---------- GIVEN RECORDS ----------

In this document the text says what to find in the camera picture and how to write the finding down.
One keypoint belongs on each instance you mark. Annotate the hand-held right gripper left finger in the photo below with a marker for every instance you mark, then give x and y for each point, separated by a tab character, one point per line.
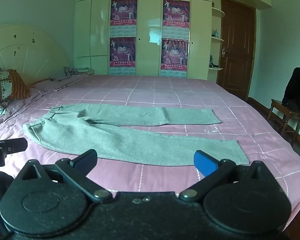
86	159

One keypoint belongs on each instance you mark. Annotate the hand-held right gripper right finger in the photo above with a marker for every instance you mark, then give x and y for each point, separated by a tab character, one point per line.
205	163

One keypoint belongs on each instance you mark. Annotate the light green towel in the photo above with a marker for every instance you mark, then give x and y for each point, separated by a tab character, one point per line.
115	140

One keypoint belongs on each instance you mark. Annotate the orange striped pillow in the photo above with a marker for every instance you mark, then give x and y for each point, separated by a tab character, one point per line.
18	85

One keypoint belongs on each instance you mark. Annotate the cream headboard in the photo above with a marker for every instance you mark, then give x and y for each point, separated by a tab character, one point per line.
27	55

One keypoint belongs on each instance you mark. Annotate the crumpled grey cloth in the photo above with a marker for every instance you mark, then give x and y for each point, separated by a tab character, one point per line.
65	73

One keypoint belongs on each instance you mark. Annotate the folded pale cloth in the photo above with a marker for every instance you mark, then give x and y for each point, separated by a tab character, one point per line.
84	70

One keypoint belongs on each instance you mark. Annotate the wooden chair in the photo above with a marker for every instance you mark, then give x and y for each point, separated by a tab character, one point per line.
282	112

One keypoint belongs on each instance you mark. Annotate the dark item on shelf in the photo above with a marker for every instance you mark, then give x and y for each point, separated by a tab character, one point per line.
212	61

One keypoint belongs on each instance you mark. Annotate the brown wooden door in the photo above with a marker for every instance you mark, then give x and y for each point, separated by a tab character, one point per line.
236	50

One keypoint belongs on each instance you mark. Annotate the cream corner shelves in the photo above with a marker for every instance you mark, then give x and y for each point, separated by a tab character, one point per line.
216	40

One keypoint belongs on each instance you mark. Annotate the small pale bottle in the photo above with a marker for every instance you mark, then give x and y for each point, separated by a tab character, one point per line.
216	33

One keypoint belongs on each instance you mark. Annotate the cream wardrobe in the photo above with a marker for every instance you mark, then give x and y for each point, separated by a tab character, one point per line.
150	17

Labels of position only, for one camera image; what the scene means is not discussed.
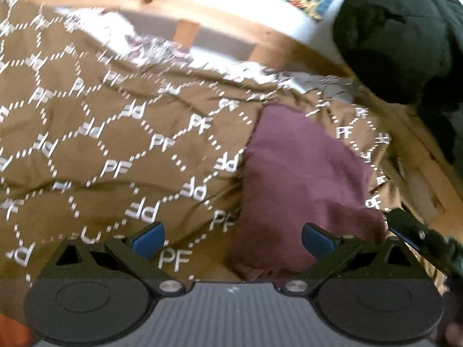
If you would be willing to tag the black puffer jacket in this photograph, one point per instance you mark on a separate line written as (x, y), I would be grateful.
(401, 39)

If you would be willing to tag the wooden bed frame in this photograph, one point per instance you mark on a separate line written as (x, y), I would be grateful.
(217, 18)

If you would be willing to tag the orange cloth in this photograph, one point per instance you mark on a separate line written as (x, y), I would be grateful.
(14, 332)

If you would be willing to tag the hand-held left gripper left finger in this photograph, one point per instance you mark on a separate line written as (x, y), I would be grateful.
(148, 241)

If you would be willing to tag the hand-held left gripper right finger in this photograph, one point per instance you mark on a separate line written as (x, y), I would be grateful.
(318, 240)

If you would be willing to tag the white floral bed sheet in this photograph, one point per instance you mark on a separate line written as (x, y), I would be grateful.
(152, 43)

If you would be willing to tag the brown printed blanket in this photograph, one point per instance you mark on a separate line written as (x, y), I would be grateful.
(108, 133)

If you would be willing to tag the maroon long-sleeve shirt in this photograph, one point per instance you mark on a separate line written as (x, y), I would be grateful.
(300, 188)

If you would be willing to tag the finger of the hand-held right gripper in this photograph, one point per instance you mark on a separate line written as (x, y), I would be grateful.
(410, 226)

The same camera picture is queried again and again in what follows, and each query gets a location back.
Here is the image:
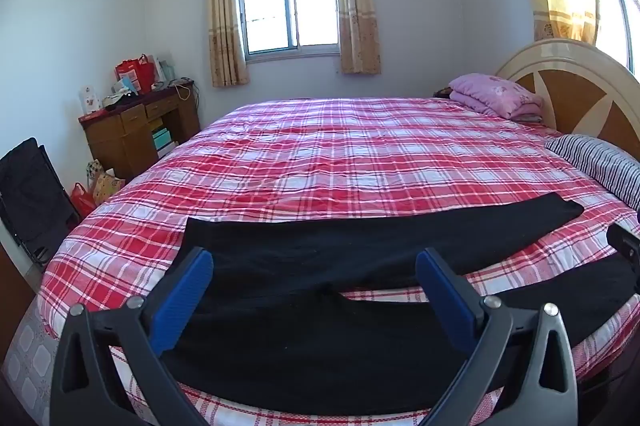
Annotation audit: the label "wooden bed headboard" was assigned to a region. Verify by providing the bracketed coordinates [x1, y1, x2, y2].
[494, 38, 640, 144]

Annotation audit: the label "red gift bag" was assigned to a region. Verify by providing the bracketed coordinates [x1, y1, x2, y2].
[115, 54, 157, 94]

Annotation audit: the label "stack of small boxes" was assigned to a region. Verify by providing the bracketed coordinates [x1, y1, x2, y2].
[150, 118, 177, 158]

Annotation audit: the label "patterned gift bag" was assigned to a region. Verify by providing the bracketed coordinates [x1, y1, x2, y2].
[86, 159, 126, 207]

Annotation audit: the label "striped pillow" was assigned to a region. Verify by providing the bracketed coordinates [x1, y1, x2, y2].
[544, 134, 640, 212]

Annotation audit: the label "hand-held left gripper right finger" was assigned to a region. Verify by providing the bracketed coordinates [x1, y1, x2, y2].
[415, 247, 581, 426]

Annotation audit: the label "red plaid bed sheet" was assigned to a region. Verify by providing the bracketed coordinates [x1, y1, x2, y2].
[40, 97, 640, 426]

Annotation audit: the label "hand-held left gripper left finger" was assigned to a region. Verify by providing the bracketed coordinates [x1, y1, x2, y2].
[49, 247, 215, 426]

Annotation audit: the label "white printed box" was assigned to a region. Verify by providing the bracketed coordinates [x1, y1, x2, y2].
[79, 86, 103, 114]

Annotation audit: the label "blue tissue box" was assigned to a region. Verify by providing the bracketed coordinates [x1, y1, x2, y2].
[112, 73, 139, 95]

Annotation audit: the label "brown wooden door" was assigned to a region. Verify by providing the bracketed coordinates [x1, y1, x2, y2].
[0, 236, 37, 347]

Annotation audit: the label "black folding chair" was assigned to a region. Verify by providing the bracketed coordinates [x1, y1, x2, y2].
[0, 137, 81, 264]

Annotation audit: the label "grey patterned mattress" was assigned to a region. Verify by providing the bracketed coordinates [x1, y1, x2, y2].
[0, 296, 71, 426]

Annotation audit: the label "large bright window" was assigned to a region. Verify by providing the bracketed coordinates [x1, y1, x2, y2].
[592, 0, 640, 77]

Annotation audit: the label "pink folded blanket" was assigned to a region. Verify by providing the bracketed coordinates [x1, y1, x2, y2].
[448, 73, 545, 123]

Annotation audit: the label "red plastic bag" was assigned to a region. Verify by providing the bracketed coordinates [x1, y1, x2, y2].
[70, 182, 97, 219]

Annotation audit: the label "wooden desk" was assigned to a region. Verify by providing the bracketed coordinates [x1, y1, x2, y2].
[78, 80, 202, 182]

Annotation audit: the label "black pants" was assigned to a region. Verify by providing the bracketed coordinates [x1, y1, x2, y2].
[160, 192, 640, 414]

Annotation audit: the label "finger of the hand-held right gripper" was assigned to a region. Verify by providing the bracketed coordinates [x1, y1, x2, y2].
[606, 222, 640, 294]

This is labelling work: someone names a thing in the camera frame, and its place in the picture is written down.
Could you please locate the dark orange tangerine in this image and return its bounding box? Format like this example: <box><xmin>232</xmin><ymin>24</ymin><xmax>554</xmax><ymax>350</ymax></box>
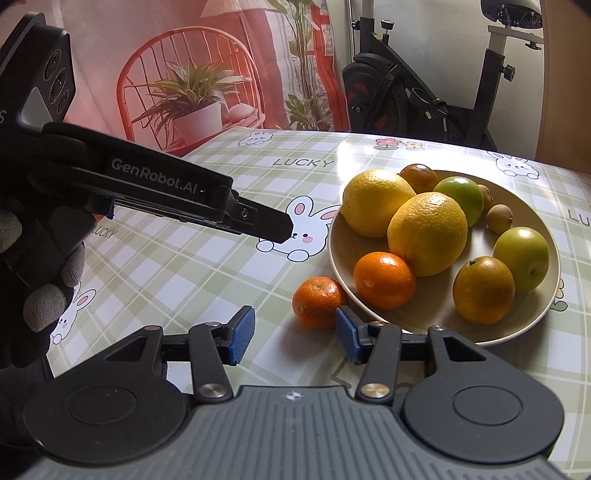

----------

- **EXERCISE OBJECTIVE**
Give back all the data exactly, minus pictures.

- **EXERCISE SOLUTION**
In this document the text says what to find in the camera picture and how to write the finding down.
One keypoint belongs on each instance you mark. Annotate the hand-held right gripper left finger in the photo below with a marker for every instance you mark, then give x and y for each point, separated by a tab character, one point per line.
86	159

One keypoint belongs on each instance you mark. Annotate the hand-held right gripper right finger in the photo above with a marker for every instance you mark, then give x and y for each point, separated by a tab character, one point per line.
205	163

One keypoint belongs on each instance you mark. Annotate the light green towel in the photo above with a marker for every instance you mark, then give x and y for each point, separated by a tab character, one point per line.
115	140

One keypoint belongs on each instance you mark. Annotate the orange striped pillow in the photo above with a marker for every instance you mark, then give x and y for each point, separated by a tab character, one point per line.
18	85

One keypoint belongs on each instance you mark. Annotate the cream headboard in the photo above with a marker for every instance you mark, then give x and y for each point, separated by a tab character, one point per line.
27	55

One keypoint belongs on each instance you mark. Annotate the crumpled grey cloth in the photo above with a marker for every instance you mark, then give x and y for each point, separated by a tab character, one point per line.
65	73

One keypoint belongs on each instance you mark. Annotate the folded pale cloth in the photo above with a marker for every instance you mark, then give x and y for each point, separated by a tab character, one point per line.
84	70

One keypoint belongs on each instance you mark. Annotate the wooden chair in the photo above with a marker for every instance you mark, then give x and y for each point, separated by a tab character, one point per line.
282	112

One keypoint belongs on each instance you mark. Annotate the dark item on shelf in the photo above with a marker for every instance you mark, then give x and y for each point, separated by a tab character, one point per line.
212	61

One keypoint belongs on each instance you mark. Annotate the brown wooden door in the photo above with a marker for every instance you mark, then give x and y for each point, separated by a tab character, one point per line.
236	50

One keypoint belongs on each instance you mark. Annotate the cream corner shelves in the photo above with a marker for every instance you mark, then give x and y for each point, separated by a tab character, one point per line.
216	40

One keypoint belongs on each instance you mark. Annotate the small pale bottle in the photo above with a marker for every instance you mark, then give x and y for each point, separated by a tab character, one point per line.
216	33

One keypoint belongs on each instance you mark. Annotate the cream wardrobe in the photo above with a marker for every instance you mark, then give x and y for each point, separated by a tab character, one point per line.
150	17

Labels of position only, for one camera image; what the scene means is not discussed.
If you would be willing to tag the black puffer jacket in this photograph, one point per instance you mark on a separate line written as (x, y), I would be grateful.
(401, 39)

If you would be willing to tag the wooden bed frame in this photograph, one point per instance you mark on a separate line written as (x, y), I would be grateful.
(217, 18)

If you would be willing to tag the orange cloth in this photograph, one point per instance you mark on a separate line written as (x, y), I would be grateful.
(14, 332)

If you would be willing to tag the hand-held left gripper left finger in this photograph, one point per instance you mark on a separate line written as (x, y), I would be grateful.
(148, 241)

If you would be willing to tag the hand-held left gripper right finger in this photograph, one point per instance you mark on a separate line written as (x, y), I would be grateful.
(318, 240)

If you would be willing to tag the white floral bed sheet in this photograph, one point per instance you mark on a separate line written as (x, y), I would be grateful.
(152, 43)

If you would be willing to tag the brown printed blanket in this photograph, one point per instance you mark on a separate line written as (x, y), I would be grateful.
(108, 133)

If you would be willing to tag the maroon long-sleeve shirt in this photograph, one point per instance you mark on a separate line written as (x, y), I would be grateful.
(300, 188)

If you would be willing to tag the finger of the hand-held right gripper in this photograph, one point per instance you mark on a separate line written as (x, y), I would be grateful.
(410, 226)

The same camera picture is queried again and again in what follows, and each query gets a location back.
Here is the image:
Annotation audit: the label "wooden bed headboard" was assigned to a region. Verify by providing the bracketed coordinates [x1, y1, x2, y2].
[494, 38, 640, 144]

Annotation audit: the label "red gift bag" was assigned to a region. Verify by providing the bracketed coordinates [x1, y1, x2, y2].
[115, 54, 157, 94]

Annotation audit: the label "stack of small boxes" was assigned to a region. Verify by providing the bracketed coordinates [x1, y1, x2, y2].
[150, 118, 177, 158]

Annotation audit: the label "patterned gift bag" was assigned to a region. Verify by providing the bracketed coordinates [x1, y1, x2, y2].
[86, 159, 126, 207]

Annotation audit: the label "striped pillow" was assigned to a region. Verify by providing the bracketed coordinates [x1, y1, x2, y2].
[544, 134, 640, 212]

Annotation audit: the label "hand-held left gripper right finger" was assigned to a region. Verify by providing the bracketed coordinates [x1, y1, x2, y2].
[415, 247, 581, 426]

Annotation audit: the label "red plaid bed sheet" was assigned to a region. Verify by providing the bracketed coordinates [x1, y1, x2, y2].
[40, 97, 640, 426]

Annotation audit: the label "hand-held left gripper left finger" was assigned to a region. Verify by providing the bracketed coordinates [x1, y1, x2, y2].
[49, 247, 215, 426]

Annotation audit: the label "white printed box" was assigned to a region. Verify by providing the bracketed coordinates [x1, y1, x2, y2].
[79, 86, 103, 114]

Annotation audit: the label "blue tissue box" was assigned to a region. Verify by providing the bracketed coordinates [x1, y1, x2, y2].
[112, 73, 139, 95]

Annotation audit: the label "brown wooden door" was assigned to a region. Verify by providing the bracketed coordinates [x1, y1, x2, y2].
[0, 236, 37, 347]

Annotation audit: the label "black folding chair" was assigned to a region. Verify by providing the bracketed coordinates [x1, y1, x2, y2].
[0, 137, 81, 264]

Annotation audit: the label "grey patterned mattress" was assigned to a region. Verify by providing the bracketed coordinates [x1, y1, x2, y2].
[0, 296, 71, 426]

Annotation audit: the label "large bright window" was assigned to a region. Verify by providing the bracketed coordinates [x1, y1, x2, y2].
[592, 0, 640, 77]

Annotation audit: the label "pink folded blanket" was assigned to a region. Verify by providing the bracketed coordinates [x1, y1, x2, y2].
[448, 73, 545, 123]

Annotation audit: the label "red plastic bag" was assigned to a region. Verify by providing the bracketed coordinates [x1, y1, x2, y2].
[70, 182, 97, 219]

Annotation audit: the label "wooden desk" was assigned to a region. Verify by providing the bracketed coordinates [x1, y1, x2, y2].
[78, 80, 202, 182]

Annotation audit: the label "black pants" was assigned to a region. Verify by providing the bracketed coordinates [x1, y1, x2, y2].
[160, 192, 640, 414]

Annotation audit: the label "finger of the hand-held right gripper" was assigned to a region. Verify by providing the bracketed coordinates [x1, y1, x2, y2].
[606, 222, 640, 294]

This is labelling work: someone names a thing in the camera frame, and its place in the picture is written down.
Could you please locate the dark orange tangerine in this image and return its bounding box? Format like this example: <box><xmin>232</xmin><ymin>24</ymin><xmax>554</xmax><ymax>350</ymax></box>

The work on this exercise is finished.